The Company's 1987 Stock Option Plan for Non-Employee Corporate
Directors (the "1987 Plan") provides for the non-discretionary grant of
options to non-employee directors of the Company. The 1987 Plan
provides that each non-employee director, on the date such person
becomes a non-employee director, will be granted options to purchase
15,000 of the Company's stock shares and, provided such person is still
serving as a non-employee director, automatically will be granted
options to purchase 3,000 additional shares each year thereafter on the
anniversary of the last day of the month in which the initial options
were granted. Under the terms of the 1987 Plan, all figures were
automatically adjusted to reflect the effect of the 3-for-2 stock split
in the form of a stock dividend, effective November 19, 1993, and the
2-for-1 stock split in the form of a stock dividend, effective May 20,
1994.
The options for the initial 15,000 shares become exercisable in
cumulative annual installments equal to one-third of the total number of
shares covered.
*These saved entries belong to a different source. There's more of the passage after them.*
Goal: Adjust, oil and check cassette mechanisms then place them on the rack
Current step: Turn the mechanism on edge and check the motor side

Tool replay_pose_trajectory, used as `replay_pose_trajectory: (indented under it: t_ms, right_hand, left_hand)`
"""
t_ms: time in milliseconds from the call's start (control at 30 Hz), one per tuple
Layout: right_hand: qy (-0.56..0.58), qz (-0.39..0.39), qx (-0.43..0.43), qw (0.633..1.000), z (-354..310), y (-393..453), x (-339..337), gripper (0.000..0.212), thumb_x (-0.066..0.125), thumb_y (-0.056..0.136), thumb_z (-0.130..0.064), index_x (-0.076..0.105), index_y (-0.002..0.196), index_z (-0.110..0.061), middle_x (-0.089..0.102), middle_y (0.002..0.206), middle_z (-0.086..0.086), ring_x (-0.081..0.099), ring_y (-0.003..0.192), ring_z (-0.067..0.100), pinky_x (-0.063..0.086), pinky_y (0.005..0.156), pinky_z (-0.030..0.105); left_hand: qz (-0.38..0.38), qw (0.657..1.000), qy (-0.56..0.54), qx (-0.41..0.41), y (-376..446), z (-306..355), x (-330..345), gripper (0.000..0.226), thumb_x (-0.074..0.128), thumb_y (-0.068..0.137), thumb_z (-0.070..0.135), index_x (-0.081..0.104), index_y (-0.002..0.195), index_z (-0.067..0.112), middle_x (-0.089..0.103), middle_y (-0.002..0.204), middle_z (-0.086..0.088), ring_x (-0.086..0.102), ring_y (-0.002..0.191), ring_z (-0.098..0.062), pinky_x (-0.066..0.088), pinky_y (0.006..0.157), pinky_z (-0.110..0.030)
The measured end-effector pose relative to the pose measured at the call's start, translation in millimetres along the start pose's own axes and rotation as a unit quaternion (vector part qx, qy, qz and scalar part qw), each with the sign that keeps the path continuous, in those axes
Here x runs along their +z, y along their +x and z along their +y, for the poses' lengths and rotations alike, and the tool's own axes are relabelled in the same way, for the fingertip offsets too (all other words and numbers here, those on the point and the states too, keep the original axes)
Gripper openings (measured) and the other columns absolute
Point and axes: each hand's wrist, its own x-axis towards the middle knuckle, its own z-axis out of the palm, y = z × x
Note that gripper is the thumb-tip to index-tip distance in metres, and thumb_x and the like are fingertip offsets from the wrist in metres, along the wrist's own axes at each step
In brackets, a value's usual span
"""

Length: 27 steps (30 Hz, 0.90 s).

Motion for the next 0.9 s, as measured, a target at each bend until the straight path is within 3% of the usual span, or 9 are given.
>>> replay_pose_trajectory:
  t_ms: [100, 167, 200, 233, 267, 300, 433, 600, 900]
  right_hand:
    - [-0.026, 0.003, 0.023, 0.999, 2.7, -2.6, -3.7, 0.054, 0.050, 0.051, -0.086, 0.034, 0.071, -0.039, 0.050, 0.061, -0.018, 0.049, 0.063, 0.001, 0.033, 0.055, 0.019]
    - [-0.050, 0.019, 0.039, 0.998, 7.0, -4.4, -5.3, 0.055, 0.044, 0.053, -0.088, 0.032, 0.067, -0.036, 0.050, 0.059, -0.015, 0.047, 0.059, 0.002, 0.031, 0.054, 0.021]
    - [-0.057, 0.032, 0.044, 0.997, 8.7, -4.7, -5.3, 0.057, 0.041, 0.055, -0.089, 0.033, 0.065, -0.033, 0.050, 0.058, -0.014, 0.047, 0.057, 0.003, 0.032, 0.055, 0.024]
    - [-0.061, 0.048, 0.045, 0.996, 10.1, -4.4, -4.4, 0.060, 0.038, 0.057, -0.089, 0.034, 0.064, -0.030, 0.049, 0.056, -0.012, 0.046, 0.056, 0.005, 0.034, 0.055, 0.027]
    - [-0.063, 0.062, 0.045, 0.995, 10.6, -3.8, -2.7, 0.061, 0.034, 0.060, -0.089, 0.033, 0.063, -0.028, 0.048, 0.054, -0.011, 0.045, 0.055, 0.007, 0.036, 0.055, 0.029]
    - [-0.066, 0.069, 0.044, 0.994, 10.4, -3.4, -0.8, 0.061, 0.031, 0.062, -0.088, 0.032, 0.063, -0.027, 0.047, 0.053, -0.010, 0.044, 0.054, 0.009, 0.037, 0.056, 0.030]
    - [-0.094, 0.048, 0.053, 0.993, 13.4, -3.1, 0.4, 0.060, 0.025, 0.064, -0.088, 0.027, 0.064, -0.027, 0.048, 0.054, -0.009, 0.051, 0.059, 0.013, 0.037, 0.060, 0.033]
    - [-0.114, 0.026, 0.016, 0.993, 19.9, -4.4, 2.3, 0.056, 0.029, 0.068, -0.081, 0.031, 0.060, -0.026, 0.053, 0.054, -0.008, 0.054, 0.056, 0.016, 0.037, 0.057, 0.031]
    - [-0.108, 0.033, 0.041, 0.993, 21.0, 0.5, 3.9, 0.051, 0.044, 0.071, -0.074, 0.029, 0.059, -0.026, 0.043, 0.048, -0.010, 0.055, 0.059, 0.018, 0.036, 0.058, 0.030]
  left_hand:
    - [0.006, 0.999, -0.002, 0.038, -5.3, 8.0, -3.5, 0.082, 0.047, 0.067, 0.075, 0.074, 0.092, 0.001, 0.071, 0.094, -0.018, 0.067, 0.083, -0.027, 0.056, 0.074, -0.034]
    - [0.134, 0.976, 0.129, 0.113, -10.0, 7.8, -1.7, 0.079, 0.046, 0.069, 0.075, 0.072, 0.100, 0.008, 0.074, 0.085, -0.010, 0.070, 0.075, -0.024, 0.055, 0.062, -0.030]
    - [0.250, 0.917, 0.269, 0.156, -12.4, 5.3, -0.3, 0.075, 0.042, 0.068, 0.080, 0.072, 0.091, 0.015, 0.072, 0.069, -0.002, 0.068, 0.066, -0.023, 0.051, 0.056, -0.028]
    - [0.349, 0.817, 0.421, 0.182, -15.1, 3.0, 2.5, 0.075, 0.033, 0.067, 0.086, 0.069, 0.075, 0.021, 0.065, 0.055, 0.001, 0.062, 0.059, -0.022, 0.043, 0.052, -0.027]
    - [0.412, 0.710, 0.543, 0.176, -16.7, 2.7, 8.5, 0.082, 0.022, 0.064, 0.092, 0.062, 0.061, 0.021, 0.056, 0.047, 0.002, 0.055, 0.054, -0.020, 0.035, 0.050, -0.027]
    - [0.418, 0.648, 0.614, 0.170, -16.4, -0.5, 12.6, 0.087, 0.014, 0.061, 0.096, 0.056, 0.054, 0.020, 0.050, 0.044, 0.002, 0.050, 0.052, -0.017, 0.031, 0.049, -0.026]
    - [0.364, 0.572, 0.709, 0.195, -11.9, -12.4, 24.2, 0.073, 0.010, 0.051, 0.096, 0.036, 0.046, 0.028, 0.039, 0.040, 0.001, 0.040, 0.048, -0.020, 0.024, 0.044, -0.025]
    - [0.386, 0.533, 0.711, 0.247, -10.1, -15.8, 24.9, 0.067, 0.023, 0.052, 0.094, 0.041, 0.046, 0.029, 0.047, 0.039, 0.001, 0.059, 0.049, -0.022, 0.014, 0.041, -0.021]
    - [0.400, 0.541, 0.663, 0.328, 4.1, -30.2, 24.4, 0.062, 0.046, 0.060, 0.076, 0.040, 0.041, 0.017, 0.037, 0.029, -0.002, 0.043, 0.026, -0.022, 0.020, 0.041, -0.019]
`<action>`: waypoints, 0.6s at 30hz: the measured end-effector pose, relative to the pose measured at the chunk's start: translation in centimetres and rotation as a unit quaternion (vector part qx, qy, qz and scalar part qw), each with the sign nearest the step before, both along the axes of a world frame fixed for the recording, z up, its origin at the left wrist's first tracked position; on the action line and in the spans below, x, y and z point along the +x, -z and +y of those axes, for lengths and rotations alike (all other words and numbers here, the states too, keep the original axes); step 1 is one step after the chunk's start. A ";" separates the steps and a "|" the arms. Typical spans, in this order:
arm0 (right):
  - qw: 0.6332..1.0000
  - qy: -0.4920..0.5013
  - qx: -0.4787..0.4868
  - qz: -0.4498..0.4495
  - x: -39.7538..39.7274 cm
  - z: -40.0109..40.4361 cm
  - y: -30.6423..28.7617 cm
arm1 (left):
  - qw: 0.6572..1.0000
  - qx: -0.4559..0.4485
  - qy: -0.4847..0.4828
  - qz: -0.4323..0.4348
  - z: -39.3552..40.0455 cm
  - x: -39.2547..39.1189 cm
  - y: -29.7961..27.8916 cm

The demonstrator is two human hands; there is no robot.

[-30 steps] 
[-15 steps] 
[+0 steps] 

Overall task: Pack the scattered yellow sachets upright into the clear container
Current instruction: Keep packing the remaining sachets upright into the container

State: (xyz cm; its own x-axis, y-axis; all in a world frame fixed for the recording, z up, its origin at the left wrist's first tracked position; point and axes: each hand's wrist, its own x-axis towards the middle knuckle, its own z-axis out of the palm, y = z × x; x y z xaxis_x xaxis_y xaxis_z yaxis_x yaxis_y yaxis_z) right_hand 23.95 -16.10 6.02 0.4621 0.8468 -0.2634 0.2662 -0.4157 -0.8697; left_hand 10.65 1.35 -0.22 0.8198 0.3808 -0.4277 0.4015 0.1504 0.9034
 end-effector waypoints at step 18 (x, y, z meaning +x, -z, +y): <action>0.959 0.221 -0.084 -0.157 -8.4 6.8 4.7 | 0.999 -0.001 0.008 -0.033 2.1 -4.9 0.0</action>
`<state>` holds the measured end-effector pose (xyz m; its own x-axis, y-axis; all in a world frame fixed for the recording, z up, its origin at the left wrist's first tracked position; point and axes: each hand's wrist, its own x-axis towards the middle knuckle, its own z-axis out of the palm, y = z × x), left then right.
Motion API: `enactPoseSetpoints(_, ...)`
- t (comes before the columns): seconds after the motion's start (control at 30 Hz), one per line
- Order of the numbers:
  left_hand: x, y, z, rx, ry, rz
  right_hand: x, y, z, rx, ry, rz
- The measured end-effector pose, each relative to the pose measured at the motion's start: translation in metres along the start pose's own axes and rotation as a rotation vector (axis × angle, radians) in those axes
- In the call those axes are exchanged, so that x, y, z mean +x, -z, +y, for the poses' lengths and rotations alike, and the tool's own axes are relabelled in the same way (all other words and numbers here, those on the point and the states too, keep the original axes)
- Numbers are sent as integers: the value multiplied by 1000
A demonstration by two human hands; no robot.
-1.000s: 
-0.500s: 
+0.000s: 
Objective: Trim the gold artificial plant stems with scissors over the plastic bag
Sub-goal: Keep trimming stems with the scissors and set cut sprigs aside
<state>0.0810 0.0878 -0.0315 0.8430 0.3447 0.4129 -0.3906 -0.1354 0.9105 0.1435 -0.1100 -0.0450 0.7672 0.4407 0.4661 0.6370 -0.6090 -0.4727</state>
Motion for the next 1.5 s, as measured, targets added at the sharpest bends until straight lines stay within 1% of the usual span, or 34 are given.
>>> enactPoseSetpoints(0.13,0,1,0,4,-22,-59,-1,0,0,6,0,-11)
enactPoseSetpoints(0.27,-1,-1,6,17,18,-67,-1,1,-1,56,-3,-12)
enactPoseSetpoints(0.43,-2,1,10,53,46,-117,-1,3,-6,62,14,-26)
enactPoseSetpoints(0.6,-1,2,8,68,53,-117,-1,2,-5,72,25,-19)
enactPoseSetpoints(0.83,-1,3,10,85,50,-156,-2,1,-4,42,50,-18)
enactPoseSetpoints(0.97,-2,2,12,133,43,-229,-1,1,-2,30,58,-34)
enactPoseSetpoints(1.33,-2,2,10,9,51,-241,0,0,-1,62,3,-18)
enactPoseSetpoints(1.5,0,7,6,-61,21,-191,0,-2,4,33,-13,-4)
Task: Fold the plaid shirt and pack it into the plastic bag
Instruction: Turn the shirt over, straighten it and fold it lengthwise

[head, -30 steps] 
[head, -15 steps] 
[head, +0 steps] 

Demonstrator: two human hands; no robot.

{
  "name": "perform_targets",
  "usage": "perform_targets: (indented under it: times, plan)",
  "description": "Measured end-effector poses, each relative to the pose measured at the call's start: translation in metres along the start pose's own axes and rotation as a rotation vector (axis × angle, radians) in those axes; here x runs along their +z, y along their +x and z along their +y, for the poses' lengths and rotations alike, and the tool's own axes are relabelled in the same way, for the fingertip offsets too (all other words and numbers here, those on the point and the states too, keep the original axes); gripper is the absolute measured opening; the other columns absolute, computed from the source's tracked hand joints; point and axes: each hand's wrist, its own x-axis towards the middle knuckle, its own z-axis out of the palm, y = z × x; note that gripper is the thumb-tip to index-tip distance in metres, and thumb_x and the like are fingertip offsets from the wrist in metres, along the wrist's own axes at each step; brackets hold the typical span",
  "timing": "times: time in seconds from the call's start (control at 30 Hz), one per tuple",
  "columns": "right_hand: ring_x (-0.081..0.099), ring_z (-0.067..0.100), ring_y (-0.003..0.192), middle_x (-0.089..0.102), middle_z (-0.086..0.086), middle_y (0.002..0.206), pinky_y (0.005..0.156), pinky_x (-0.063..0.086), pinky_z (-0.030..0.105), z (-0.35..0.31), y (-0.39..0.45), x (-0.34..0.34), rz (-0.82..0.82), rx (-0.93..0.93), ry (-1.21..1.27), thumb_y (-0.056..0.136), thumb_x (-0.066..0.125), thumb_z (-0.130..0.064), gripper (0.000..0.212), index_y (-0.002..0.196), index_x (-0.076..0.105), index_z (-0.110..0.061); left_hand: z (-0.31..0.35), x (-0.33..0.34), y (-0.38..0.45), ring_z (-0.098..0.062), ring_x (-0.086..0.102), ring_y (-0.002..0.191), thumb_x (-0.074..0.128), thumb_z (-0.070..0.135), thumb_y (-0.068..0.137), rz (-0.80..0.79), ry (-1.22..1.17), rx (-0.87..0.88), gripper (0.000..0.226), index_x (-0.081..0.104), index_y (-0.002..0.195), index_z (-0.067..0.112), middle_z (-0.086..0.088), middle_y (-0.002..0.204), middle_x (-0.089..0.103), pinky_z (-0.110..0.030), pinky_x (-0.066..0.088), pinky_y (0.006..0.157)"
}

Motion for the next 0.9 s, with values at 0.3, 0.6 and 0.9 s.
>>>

Annual options granted on the anniversaries of the
initial grants become exercisable in full six months from the date of
grant.
Options granted under the 1987 Plan may not be assigned and, during
the lifetime of the director, may be exercised only by him. If a director
ceases to be a director of the Company for any reason other than death
or disability, the option may be exercised, subject to the expiration
date of the option, for three months after such termination, but only to
the extent it was exercisable on the date of termination. If a
directorship is terminated because of death or disability, the option
may be exercised subject to the expiration date of the option, for up to
one year after such termination, but only to the extent it was
exercisable on the date of death or disability.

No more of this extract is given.